Speech Based Depression Detection using Convolution Neural Networks

Abstract
Depression has become a serious mental disorder nowadays affecting people of almost all age groups. Loss of interest in daily activities, constant feeling of being isolated, hopelessness etc. causing significant impairment in life. This illness will affect the physical and mental health of the individual affecting his/her emotional stability. Emotions are a way of expression of one’s state of mind in the form of thoughts, feelings or behavioural responses. For a depressed individual, the emotions are often negative in nature. Diagnosis of depression is a complex task as the disease may be unidentified by the patient itself. Sometimes the patient may be reluctant to consult a doctor. The long term ignorance of the illness may worsen the mental health of the one suffering from it. Thus the early diagnosis of depression is of great significance.
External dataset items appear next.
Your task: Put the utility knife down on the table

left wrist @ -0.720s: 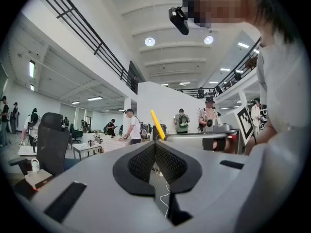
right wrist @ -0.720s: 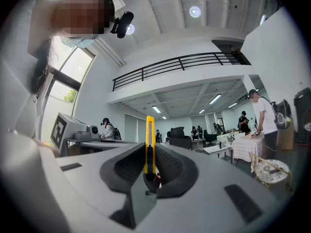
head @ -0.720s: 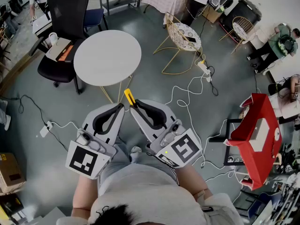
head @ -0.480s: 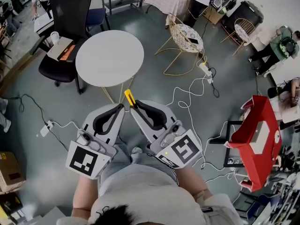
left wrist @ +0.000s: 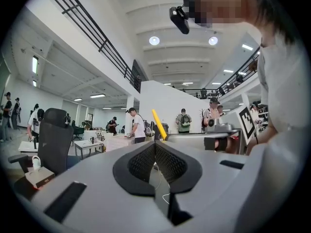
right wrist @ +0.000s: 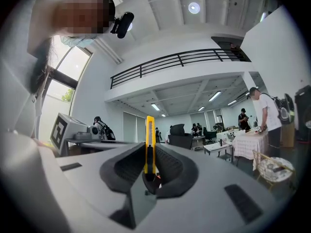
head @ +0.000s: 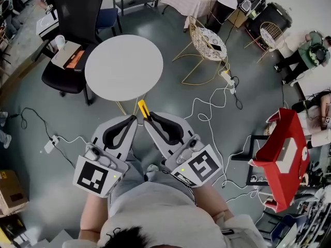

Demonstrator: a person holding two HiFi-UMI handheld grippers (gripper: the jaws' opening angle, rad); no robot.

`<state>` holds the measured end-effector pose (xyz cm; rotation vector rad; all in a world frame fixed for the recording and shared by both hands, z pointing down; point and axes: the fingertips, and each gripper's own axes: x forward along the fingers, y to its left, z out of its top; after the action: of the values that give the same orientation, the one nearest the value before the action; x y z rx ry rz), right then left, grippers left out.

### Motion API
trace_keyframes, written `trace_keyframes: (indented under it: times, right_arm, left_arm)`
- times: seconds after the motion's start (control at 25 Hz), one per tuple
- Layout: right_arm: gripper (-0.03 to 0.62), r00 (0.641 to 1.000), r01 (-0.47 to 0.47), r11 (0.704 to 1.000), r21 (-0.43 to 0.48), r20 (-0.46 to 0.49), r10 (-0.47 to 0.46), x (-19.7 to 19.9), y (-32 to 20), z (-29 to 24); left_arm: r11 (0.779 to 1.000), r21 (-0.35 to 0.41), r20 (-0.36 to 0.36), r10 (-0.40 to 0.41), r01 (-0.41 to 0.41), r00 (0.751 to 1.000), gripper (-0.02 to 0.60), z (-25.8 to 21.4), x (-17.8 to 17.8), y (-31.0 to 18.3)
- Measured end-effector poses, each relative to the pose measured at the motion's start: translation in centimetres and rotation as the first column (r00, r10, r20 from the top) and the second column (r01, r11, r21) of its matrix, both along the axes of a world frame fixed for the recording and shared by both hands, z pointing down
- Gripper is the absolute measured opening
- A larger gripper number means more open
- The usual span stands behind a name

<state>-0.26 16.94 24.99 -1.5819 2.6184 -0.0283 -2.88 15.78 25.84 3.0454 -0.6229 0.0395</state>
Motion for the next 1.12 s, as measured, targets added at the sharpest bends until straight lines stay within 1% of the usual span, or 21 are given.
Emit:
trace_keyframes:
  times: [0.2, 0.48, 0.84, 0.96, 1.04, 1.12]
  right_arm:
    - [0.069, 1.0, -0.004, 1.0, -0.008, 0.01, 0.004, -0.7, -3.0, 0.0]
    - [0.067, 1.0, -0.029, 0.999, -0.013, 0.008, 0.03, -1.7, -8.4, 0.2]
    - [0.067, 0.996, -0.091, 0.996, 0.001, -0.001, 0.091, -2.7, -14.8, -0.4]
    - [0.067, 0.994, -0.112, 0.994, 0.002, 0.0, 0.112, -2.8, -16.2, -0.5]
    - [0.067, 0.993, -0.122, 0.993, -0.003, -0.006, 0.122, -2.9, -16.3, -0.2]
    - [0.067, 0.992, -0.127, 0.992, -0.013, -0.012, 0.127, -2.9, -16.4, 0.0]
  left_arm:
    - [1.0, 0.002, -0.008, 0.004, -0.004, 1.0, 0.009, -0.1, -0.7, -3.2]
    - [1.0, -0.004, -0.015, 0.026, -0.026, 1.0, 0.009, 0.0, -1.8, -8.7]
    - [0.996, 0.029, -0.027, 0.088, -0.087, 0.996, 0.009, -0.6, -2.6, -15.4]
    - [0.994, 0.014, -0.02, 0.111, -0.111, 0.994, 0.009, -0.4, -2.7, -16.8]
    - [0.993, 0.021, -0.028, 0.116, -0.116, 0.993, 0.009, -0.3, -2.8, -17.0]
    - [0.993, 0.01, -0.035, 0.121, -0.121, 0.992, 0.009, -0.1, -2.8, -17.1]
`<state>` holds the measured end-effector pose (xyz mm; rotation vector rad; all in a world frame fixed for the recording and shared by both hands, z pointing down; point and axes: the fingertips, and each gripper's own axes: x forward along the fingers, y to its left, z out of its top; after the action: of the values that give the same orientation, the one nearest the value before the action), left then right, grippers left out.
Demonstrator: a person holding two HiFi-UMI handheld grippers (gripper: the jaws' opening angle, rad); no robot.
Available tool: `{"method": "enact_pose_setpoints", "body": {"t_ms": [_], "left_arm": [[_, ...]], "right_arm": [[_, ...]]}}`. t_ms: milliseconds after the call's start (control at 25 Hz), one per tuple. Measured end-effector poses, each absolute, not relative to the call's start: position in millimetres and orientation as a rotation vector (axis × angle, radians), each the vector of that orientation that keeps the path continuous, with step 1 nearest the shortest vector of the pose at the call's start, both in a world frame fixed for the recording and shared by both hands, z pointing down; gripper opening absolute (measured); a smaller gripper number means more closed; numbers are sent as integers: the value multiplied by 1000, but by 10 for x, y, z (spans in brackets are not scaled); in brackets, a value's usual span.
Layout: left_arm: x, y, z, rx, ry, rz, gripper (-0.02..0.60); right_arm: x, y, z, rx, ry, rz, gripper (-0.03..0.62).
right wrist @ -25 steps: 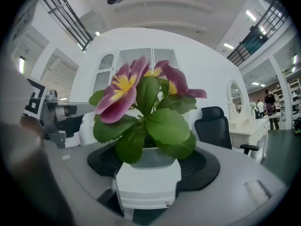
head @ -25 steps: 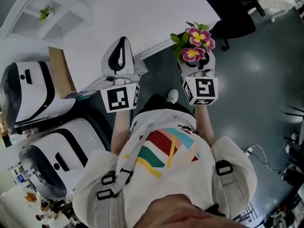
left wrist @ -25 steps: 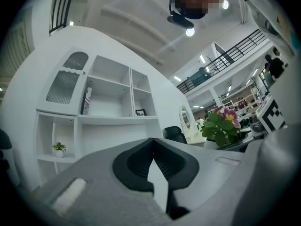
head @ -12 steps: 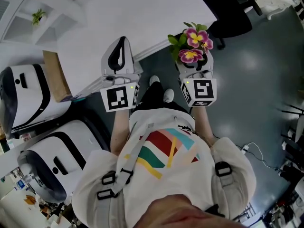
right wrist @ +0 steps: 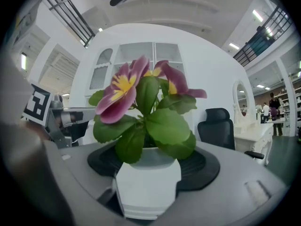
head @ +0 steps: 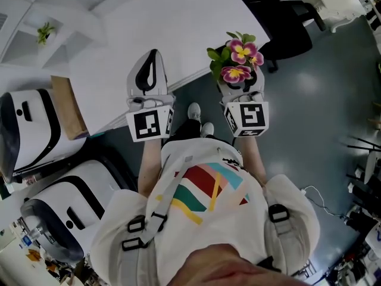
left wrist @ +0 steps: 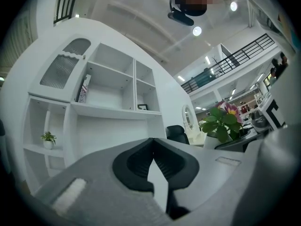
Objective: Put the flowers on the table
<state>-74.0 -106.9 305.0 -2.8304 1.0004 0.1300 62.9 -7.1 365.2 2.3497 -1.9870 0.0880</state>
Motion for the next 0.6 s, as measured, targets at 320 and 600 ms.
{"method": "enact_pose_setpoints", "body": {"t_ms": [320,600], "left_arm": [[-613,-1533,2931,-2805,1056,192,5],[-698,-2037,2950,-2799,1168,234,5]], "right_arm": [[802,-529,3484,2322,-2014,9,325],[809,-1036,3433,2291,-2030,-4,325]]}}
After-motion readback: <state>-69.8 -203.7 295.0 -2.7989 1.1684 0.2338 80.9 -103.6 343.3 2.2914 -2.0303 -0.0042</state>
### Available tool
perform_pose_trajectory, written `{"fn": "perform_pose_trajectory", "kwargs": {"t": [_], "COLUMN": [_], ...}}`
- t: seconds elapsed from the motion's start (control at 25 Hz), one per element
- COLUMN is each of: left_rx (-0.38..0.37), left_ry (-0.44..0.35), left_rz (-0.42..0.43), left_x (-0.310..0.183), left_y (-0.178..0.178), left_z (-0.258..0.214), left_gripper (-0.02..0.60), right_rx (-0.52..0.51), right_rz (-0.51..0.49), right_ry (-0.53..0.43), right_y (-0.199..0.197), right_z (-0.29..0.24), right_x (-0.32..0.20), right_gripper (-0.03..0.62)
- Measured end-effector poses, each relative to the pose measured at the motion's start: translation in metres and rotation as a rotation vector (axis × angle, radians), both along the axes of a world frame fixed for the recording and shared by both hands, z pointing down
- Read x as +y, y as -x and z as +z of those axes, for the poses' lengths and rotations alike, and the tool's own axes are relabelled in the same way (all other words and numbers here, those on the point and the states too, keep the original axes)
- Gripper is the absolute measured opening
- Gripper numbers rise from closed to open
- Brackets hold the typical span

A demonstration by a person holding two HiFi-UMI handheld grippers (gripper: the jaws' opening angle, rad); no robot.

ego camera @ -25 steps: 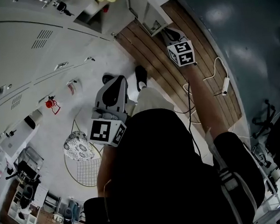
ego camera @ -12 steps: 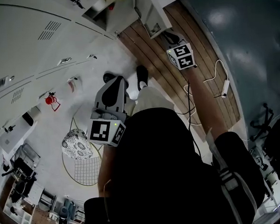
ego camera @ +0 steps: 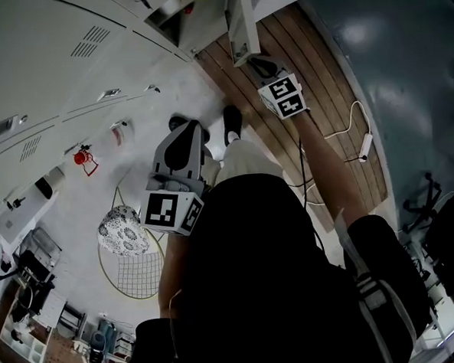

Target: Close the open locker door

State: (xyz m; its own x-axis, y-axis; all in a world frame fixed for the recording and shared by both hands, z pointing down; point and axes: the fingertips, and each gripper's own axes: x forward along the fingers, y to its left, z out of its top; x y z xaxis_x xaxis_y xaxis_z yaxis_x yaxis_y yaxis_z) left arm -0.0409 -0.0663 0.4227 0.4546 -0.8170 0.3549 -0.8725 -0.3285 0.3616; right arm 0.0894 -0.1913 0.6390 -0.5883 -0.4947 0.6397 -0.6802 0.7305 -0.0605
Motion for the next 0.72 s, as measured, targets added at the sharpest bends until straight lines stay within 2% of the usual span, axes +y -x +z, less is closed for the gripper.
{"fn": "perform_pose_trajectory", "kwargs": {"t": [0.32,0.72], "left_rx": [0.005,0.004], "left_ry": [0.001,0.012], "left_rz": [0.009,0.015], "left_x": [-0.001,0.004], "left_y": [-0.002,-0.001], "left_z": [0.001,0.004], "left_gripper": [0.018,0.018], "right_rx": [-0.027,-0.035], "right_rz": [-0.032,-0.064], "right_ry": [0.013,0.015], "right_y": [0.028,0.045], "right_z": [-0.002,-0.003], "right_x": [0.003,0.004], "right_gripper": [0.028,0.028]}}
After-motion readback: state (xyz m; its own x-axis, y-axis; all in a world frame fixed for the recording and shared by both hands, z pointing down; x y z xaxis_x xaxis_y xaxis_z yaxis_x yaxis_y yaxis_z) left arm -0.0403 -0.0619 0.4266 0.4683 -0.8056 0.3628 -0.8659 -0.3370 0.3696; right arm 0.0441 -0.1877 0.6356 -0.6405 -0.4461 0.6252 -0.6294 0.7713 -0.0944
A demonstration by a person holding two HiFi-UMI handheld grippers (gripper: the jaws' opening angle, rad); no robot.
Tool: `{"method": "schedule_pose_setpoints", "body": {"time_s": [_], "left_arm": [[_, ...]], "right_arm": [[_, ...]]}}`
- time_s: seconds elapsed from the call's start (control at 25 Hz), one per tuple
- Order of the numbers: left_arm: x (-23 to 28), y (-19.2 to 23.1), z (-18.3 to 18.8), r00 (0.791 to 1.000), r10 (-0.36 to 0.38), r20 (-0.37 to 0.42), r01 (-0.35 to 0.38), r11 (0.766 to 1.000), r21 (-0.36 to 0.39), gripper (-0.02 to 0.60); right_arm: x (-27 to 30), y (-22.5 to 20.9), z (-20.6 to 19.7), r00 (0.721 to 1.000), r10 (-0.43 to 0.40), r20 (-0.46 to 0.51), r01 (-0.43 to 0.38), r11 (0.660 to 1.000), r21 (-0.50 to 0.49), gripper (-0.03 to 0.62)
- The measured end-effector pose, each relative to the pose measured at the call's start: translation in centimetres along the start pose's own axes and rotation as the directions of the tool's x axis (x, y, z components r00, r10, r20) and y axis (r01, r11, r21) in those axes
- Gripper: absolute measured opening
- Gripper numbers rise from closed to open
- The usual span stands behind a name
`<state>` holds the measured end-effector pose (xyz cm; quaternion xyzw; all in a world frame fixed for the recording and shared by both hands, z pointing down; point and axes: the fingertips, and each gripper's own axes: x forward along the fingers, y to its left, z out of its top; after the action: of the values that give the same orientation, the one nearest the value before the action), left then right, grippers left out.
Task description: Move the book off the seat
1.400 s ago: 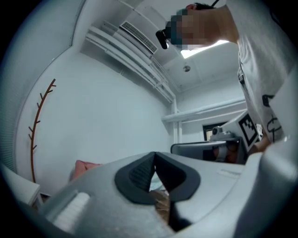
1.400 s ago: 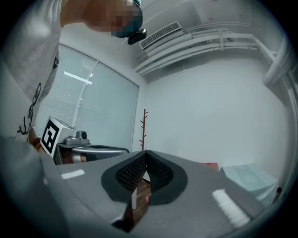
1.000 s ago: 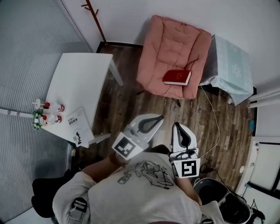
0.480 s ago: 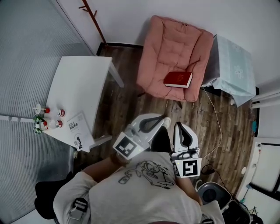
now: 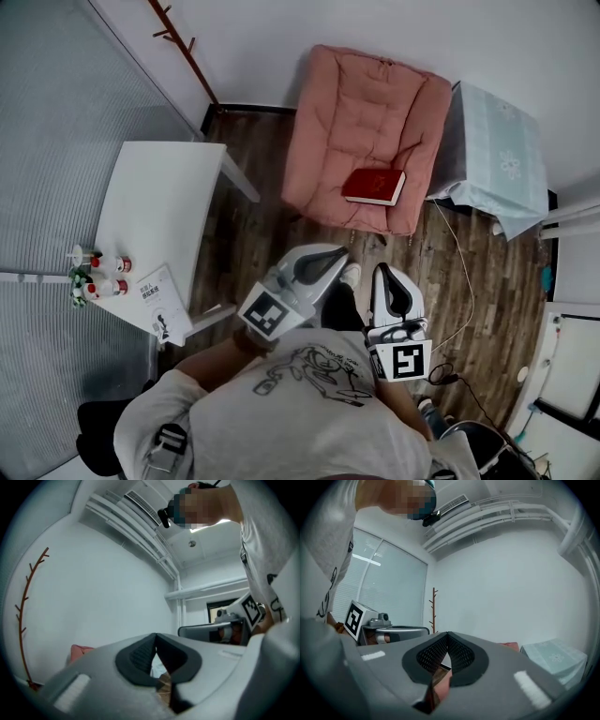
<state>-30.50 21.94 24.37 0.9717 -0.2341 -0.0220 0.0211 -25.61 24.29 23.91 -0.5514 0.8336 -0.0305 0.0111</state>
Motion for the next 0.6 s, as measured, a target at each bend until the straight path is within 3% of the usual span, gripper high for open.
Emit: {"method": "schedule_pose_setpoints", "body": {"time_s": [0.28,0.6], "left_arm": [[7.1,3.7,-0.2,1.000,0.008,-0.014,-0.008,1.000,0.021,0.003],[15.4,6.5,-1.2,0.999,0.023,-0.043,-0.024,1.000,-0.016,0.003]], "right_arm": [[3.9,-7.3,0.0,1.000,0.010,0.001,-0.010,1.000,0.015,0.006],[7.4,-15.5,-0.4,0.999,0.038,-0.014,-0.038,0.999,0.030,0.006]]}}
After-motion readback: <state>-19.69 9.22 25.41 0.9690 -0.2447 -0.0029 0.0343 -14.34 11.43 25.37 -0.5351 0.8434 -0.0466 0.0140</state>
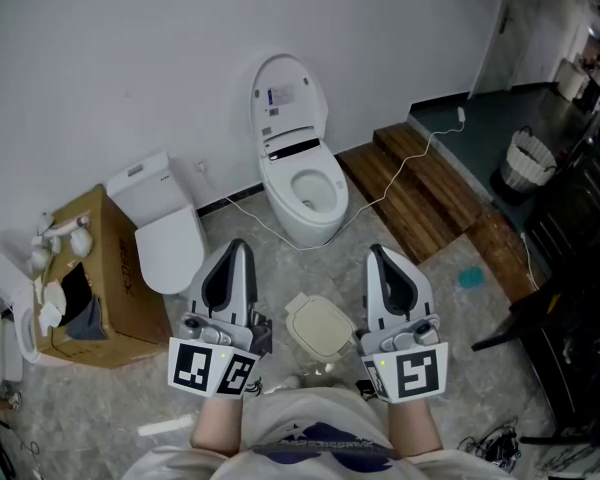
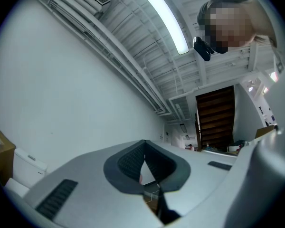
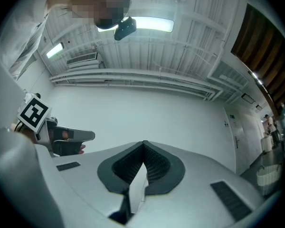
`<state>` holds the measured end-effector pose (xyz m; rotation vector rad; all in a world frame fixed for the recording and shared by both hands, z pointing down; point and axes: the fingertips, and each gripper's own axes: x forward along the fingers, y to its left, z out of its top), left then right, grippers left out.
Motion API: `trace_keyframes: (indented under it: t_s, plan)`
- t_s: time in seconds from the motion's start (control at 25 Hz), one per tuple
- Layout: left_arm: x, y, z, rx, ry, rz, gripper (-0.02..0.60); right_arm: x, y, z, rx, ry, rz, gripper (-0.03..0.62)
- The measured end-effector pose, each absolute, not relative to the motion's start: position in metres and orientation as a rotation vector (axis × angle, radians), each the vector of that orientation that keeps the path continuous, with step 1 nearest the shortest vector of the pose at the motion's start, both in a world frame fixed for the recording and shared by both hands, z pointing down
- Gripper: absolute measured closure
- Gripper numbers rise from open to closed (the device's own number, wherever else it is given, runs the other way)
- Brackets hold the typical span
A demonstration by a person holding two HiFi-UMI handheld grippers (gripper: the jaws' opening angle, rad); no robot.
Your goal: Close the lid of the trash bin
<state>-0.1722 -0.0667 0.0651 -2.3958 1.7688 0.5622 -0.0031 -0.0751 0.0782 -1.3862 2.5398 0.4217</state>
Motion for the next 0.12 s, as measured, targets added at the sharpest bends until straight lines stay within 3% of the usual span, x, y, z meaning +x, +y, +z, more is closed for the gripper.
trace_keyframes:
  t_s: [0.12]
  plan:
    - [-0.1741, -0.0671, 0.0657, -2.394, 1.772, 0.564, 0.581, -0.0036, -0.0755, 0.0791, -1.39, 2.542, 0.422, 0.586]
With the emergence of neural networks and pattern recognition, many researchers have put effort in detecting depression by analysing non-verbal cues, such as facial expressions, gesture, body language and tone of voice. Recent studies have shown that the speech emotion analysis can effectively be used in distinguishing emotional features and a depressed speech varies from that of a normal speech to a great extent. The depressed patient normally speaks in a low voice, slowly, sometimes stuttering, whispering, trying several times before they speak up or become mute in the middle of a sentence. This paper proposes a CNN architecture for learning the audio features in the speech for detecting depression, identifying the emotions and to infer the emotional severity of the individual. This paper also reviews some of the existing research methods in the field of depression analysis.